# About this exercise
The string "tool" may appear in lines of the data; report how many lines contain it, with no other output.

# Data extract
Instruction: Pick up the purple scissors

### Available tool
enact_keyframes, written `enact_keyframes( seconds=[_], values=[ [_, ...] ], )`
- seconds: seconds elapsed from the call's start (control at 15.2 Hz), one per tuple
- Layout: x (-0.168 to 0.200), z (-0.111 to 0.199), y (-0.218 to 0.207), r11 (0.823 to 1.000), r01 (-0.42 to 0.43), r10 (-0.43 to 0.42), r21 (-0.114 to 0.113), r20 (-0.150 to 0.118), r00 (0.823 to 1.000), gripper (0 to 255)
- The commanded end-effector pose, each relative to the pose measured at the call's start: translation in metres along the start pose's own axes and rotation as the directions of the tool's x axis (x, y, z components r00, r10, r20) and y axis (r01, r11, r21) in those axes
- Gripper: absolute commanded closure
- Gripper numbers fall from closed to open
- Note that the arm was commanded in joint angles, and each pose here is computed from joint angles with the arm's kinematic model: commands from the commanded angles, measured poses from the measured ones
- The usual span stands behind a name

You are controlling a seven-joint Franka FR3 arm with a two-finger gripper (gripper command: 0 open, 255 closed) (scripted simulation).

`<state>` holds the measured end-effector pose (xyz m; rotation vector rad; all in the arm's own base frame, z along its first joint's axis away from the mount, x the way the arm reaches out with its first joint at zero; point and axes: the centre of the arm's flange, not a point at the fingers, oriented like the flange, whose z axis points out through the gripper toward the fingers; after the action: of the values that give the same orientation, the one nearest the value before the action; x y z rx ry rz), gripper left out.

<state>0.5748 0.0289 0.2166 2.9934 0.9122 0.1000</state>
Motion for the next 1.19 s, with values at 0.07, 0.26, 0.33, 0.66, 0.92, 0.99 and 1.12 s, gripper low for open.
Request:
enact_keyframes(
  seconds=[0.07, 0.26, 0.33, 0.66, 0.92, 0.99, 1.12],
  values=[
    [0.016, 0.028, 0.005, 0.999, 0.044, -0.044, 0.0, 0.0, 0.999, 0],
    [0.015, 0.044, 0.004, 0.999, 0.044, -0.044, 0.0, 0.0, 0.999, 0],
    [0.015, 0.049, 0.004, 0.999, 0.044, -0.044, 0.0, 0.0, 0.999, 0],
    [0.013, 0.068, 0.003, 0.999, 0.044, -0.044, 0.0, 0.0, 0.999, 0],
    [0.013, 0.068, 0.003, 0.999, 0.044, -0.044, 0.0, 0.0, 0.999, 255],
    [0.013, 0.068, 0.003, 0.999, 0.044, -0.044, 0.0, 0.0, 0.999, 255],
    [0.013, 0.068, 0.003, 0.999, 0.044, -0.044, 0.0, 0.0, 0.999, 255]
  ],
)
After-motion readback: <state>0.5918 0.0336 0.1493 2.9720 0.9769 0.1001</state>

# Response
2